Methods: We used immune-magnetic separation to prepare primary RGC cultures from postnatal Sprague-Dawley rat retina and maintained cells at either ambient or elevated (70mmHg) hydrostatic pressure. We used immunocytochemistry to examine levels and localization of TAB1 in these RGCs and compared the results to expression in sections of retina from C57 mice and from the DBA2J mouse model of pigmentary glaucoma (3-9 months). Signals were quantified using ImagePro software.
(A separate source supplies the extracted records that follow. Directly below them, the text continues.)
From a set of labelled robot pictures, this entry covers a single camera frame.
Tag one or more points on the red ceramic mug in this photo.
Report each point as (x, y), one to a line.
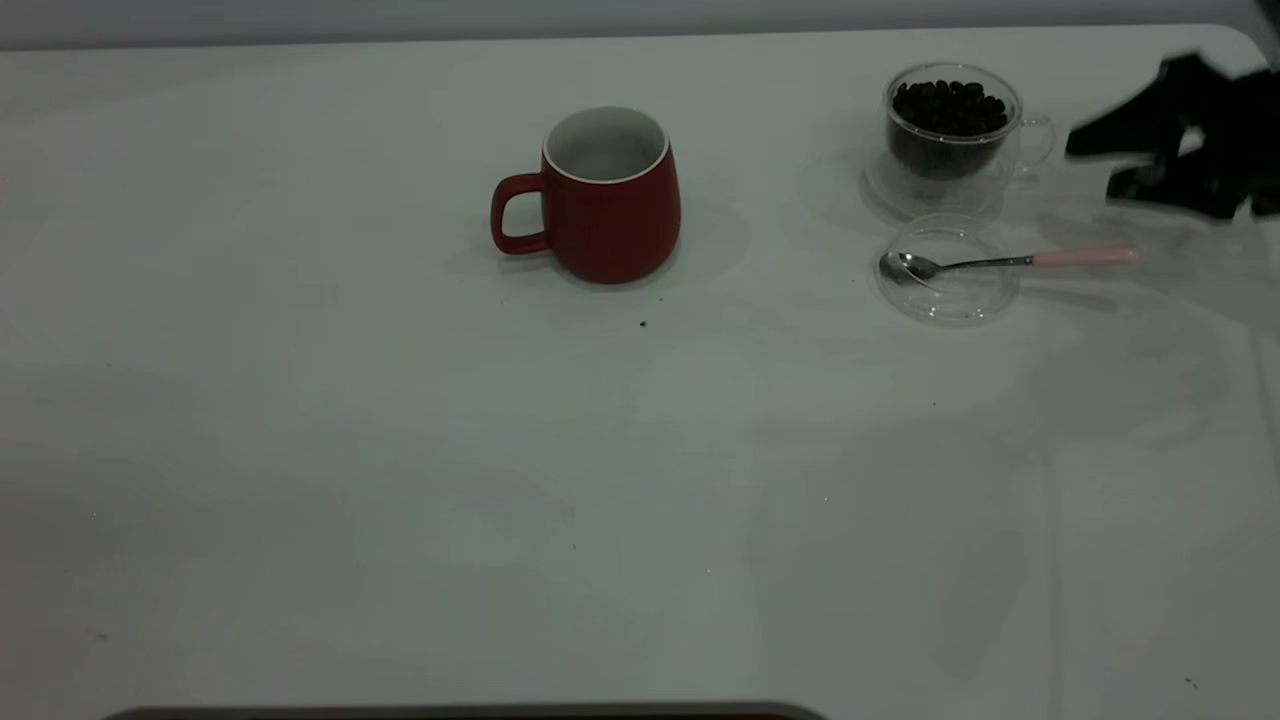
(615, 230)

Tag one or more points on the clear double-wall glass cup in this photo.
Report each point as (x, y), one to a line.
(905, 195)

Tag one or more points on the dark coffee beans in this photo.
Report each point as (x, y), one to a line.
(948, 108)

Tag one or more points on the clear round glass lid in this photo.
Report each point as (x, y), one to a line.
(945, 303)

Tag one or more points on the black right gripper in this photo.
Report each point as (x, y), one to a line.
(1255, 130)

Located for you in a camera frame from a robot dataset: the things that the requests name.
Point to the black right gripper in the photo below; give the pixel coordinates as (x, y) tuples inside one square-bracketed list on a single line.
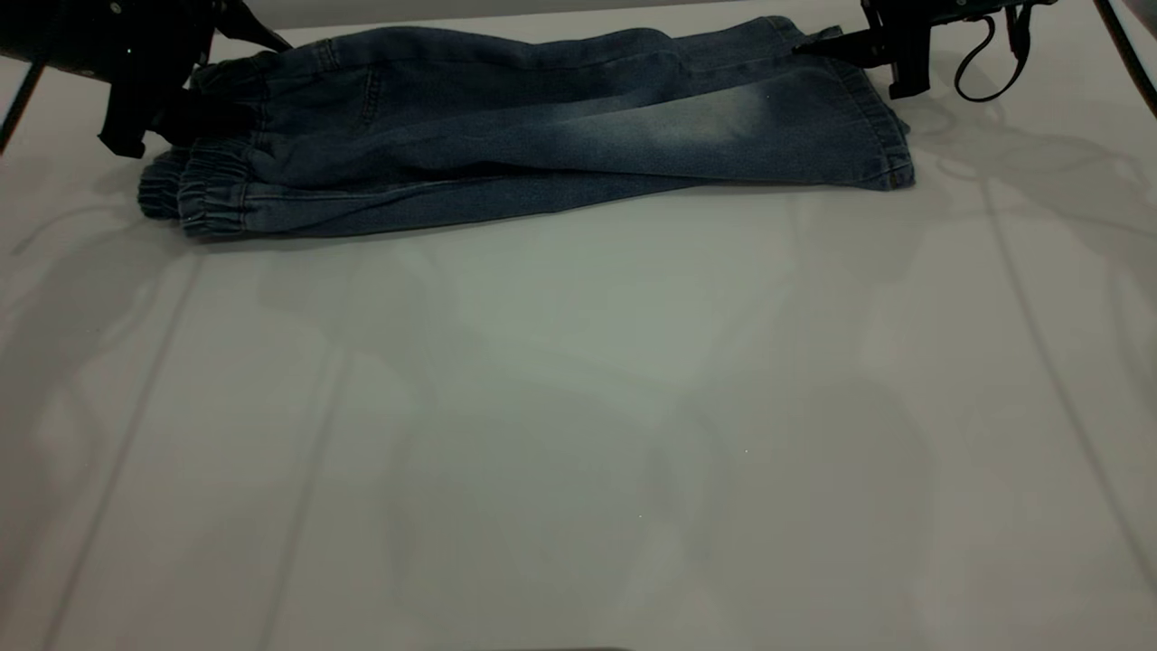
[(922, 11)]

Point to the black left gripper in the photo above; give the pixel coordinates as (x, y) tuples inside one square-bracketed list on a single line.
[(99, 36)]

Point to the blue denim shorts with basketball print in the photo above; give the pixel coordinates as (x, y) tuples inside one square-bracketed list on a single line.
[(542, 117)]

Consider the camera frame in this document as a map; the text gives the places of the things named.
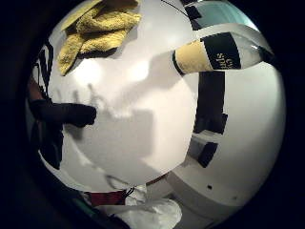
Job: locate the clear bottle yellow dark label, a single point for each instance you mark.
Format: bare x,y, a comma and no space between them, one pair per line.
219,52

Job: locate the yellow terry towel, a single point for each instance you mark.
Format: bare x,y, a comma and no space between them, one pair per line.
101,27

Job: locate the the person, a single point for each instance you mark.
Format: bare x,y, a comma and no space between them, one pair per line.
152,211

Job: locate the black stand frame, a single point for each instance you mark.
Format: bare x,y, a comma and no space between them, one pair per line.
46,68

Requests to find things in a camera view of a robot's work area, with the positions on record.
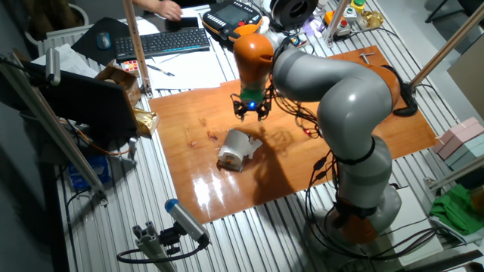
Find black mouse pad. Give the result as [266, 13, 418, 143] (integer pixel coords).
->
[70, 17, 132, 67]

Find pale teal box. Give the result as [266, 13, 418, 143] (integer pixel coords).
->
[444, 134, 484, 171]

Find black looped power cables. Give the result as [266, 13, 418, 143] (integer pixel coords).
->
[332, 222, 442, 261]

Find pink box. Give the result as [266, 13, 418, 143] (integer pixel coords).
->
[433, 116, 484, 162]

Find white round bin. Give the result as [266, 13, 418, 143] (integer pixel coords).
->
[24, 2, 91, 46]

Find aluminium profile bar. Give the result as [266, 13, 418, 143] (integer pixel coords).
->
[423, 154, 484, 192]

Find brown cardboard box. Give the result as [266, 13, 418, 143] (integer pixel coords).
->
[94, 60, 141, 109]

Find aluminium profile camera mount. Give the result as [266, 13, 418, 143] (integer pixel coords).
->
[132, 221, 182, 272]

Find small metal hex key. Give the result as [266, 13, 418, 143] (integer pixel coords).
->
[358, 51, 377, 65]

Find grey box with red button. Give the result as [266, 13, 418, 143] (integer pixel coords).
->
[334, 18, 352, 37]

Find grey box with green button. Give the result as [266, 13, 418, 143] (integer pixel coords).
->
[343, 5, 358, 23]

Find colourful puzzle cube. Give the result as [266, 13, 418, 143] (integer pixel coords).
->
[120, 59, 141, 73]

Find black filament spool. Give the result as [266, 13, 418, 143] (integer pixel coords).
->
[269, 0, 320, 28]

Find blue grey computer mouse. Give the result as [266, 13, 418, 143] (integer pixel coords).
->
[95, 31, 112, 51]

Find black computer keyboard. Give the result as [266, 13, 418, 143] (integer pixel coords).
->
[113, 27, 211, 63]

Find green cloth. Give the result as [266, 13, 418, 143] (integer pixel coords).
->
[430, 184, 484, 236]

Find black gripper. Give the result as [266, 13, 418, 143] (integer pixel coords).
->
[230, 94, 272, 122]

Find black smartphone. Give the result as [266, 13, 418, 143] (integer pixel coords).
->
[165, 16, 200, 31]

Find short aluminium frame post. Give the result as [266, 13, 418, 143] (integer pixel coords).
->
[327, 0, 351, 37]

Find printed white paper sheet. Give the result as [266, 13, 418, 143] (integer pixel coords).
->
[145, 51, 227, 91]

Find orange black teach pendant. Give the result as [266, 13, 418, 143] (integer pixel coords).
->
[201, 0, 264, 45]

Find copper coloured frame post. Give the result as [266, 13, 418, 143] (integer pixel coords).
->
[410, 2, 484, 88]
[123, 0, 154, 99]

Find black flat monitor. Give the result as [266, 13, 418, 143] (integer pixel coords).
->
[22, 62, 139, 144]

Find beige flat panel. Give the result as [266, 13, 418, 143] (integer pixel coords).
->
[447, 33, 484, 120]

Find person's bare hand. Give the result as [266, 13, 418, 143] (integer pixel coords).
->
[155, 0, 183, 22]

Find blue plastic pack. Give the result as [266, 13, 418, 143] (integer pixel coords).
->
[67, 154, 113, 190]

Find silver camera with blue end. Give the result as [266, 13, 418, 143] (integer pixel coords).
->
[164, 198, 211, 246]

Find black camera cable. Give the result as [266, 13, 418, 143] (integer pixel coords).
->
[116, 241, 209, 264]

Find orange wooden board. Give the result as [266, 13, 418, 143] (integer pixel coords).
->
[148, 45, 439, 225]

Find gold foil bag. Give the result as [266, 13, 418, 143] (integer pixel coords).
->
[134, 107, 160, 139]

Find crumpled gold wrapper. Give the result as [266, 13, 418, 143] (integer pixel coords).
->
[357, 10, 385, 30]

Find black cables with usb plugs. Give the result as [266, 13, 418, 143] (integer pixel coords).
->
[304, 150, 340, 258]

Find white paper stack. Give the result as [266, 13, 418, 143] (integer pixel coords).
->
[31, 43, 99, 79]

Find long aluminium frame beam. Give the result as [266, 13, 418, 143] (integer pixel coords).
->
[0, 52, 109, 205]

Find black pen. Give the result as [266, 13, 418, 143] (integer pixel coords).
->
[146, 63, 176, 78]

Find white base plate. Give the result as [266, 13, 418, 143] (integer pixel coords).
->
[377, 184, 443, 265]

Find green wrist adapter ring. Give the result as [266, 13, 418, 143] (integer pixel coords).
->
[240, 87, 265, 102]

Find silver depth camera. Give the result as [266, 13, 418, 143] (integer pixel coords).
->
[45, 47, 61, 87]

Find orange cable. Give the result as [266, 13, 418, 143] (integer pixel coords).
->
[62, 119, 132, 156]

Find black wrist cable bundle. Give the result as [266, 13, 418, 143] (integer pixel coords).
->
[266, 82, 322, 138]
Results: As first described in other tissues, we find expression of TAB1 mRNA and protein in both naïve retina and brain, as confirmed using Western Blot and PCR. For isolated RGCs, TAB1 protein localized primarily in neurites with little or no expression in cell bodies; levels increased in RGCs exposed to elevated pressure for 12 hrs. In DBA2J retina, TAB1 localized primarily to Müller glia processes spanning the retina and to unmyelinated RGC axons in the nerve fiber layer and optic nerve head. Levels increased with age and elevated intraocular pressure (p=0.05). In comparison, while the pattern of TAB1 localization was similar, levels in naïve C57 mice were lower compared to all DBA2J tissue.

Conclusions: Our results demonstrate robust expression of TAB1 in retinal neurons and Müller glia and that expression is up-regulated in RGCs due to glaucoma-related stressors. This upregulation suggests that TAB1 may influence progression of neurodegeneration in glaucoma by modulating p38 phosphorylation. If so, targeting the interaction of TAB1 and p38 may provide a viable alternative for inhibiting p38 signaling.